PROMPT
Find each line in the records below that contains the word "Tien", and copy it out.

DATA TO USE

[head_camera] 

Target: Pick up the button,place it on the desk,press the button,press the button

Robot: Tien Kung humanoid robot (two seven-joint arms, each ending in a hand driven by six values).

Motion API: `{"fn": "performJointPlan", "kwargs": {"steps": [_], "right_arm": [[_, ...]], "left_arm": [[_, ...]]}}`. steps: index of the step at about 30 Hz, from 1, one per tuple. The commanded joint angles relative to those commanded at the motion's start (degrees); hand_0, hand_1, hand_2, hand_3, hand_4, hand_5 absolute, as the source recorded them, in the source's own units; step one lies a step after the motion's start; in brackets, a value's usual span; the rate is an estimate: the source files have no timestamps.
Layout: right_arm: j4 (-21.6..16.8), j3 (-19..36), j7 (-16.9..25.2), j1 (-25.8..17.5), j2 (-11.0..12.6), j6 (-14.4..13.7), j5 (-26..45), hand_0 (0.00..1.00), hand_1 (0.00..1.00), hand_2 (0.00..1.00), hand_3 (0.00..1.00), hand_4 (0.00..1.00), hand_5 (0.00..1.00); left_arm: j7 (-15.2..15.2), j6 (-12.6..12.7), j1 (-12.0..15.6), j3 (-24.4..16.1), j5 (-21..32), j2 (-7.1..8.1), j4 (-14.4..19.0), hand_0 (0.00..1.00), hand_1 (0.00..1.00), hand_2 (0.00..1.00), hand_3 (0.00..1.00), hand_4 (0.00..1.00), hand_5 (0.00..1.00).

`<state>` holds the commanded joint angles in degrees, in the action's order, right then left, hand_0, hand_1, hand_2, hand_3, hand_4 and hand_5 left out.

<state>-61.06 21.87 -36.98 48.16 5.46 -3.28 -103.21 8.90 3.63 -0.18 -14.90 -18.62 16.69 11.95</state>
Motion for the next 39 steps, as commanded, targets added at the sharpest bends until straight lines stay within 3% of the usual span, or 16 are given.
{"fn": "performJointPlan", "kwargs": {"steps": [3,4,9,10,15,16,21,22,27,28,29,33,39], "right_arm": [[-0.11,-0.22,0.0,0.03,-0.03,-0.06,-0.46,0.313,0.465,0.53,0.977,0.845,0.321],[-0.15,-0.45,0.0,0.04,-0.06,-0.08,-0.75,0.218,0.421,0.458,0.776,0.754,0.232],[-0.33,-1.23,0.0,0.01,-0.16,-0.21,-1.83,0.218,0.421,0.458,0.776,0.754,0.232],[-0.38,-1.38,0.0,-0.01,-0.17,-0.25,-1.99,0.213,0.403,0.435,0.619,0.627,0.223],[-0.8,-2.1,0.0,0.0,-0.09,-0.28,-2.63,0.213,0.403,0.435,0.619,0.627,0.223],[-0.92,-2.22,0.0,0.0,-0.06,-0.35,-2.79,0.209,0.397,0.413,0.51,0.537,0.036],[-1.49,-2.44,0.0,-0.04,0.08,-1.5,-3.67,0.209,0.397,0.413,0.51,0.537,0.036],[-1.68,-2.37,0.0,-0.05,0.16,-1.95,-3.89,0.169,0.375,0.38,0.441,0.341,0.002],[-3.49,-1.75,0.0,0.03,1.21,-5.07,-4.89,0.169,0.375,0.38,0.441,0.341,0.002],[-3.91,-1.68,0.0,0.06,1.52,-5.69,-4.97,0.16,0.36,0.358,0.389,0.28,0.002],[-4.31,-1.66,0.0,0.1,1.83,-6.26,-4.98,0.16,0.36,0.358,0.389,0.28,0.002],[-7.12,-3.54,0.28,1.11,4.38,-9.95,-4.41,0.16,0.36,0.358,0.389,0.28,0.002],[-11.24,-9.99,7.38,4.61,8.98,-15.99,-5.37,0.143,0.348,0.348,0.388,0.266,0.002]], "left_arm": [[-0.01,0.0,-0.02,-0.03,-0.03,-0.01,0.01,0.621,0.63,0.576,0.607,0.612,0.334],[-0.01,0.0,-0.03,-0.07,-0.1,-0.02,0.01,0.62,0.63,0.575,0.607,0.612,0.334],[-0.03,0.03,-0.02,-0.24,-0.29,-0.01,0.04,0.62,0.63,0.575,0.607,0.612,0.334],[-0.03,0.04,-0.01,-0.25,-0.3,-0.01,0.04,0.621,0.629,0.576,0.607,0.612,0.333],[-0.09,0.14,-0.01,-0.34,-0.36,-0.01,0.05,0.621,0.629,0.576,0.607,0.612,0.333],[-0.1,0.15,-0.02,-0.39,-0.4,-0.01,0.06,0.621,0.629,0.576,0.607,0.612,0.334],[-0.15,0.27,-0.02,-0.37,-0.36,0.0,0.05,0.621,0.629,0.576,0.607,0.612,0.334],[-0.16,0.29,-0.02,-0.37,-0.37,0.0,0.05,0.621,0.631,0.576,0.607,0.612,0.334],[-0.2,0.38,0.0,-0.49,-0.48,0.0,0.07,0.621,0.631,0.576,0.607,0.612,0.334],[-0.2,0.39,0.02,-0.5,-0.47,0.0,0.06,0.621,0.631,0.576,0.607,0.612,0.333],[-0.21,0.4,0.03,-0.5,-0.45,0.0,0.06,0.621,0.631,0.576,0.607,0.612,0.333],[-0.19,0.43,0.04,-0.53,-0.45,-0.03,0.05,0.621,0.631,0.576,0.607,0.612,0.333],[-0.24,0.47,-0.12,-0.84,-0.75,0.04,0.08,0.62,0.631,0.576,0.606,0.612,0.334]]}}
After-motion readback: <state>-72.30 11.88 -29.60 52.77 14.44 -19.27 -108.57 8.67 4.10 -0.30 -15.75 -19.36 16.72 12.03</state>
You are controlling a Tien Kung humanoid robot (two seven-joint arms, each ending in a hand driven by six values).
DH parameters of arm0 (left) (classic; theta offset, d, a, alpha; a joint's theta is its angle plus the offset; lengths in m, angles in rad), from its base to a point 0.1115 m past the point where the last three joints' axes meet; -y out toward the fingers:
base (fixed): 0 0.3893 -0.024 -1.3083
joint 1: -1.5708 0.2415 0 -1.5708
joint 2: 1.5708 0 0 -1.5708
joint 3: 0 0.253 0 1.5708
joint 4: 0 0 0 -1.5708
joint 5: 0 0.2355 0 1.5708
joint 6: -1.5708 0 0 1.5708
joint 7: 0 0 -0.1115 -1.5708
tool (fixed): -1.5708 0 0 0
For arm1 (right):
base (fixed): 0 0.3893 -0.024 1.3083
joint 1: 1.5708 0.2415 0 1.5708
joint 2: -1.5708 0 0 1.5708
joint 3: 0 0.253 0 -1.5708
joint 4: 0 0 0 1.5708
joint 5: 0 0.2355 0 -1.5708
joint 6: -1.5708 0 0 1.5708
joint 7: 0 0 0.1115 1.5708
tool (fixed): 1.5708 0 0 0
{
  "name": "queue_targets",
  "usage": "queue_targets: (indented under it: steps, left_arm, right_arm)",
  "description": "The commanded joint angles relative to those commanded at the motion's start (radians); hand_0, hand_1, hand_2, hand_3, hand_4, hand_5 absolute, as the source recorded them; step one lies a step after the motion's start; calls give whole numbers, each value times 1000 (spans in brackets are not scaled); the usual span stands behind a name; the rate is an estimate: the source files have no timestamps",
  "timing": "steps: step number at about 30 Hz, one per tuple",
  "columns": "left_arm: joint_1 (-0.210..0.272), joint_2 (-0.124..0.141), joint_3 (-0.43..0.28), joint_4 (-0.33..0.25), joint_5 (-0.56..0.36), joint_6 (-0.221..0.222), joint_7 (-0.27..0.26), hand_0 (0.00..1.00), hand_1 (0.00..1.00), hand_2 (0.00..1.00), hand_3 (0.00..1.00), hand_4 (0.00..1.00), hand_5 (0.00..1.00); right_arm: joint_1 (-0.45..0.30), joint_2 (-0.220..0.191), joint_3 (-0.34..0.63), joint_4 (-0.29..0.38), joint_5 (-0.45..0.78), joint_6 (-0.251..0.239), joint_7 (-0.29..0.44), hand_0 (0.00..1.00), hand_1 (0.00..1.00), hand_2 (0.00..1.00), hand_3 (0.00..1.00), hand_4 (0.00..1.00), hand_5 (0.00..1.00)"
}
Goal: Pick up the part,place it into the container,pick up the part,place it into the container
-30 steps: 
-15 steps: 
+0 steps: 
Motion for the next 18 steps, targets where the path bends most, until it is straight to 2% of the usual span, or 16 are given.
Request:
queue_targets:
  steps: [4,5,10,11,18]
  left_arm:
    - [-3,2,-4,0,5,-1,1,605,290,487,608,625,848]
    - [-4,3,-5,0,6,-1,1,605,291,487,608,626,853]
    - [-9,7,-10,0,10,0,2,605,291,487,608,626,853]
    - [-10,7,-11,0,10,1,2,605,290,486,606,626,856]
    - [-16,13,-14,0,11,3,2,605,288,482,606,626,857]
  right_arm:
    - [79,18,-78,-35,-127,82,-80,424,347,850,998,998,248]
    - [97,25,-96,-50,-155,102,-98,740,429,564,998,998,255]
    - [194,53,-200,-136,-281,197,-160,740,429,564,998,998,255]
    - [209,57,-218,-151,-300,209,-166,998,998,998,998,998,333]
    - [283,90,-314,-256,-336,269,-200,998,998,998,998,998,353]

RESPONSE BOX
Robot: Tien Kung humanoid robot (two seven-joint arms, each ending in a hand driven by six values).
You are controlling a Tien Kung humanoid robot (two seven-joint arms, each ending in a hand driven by six values).

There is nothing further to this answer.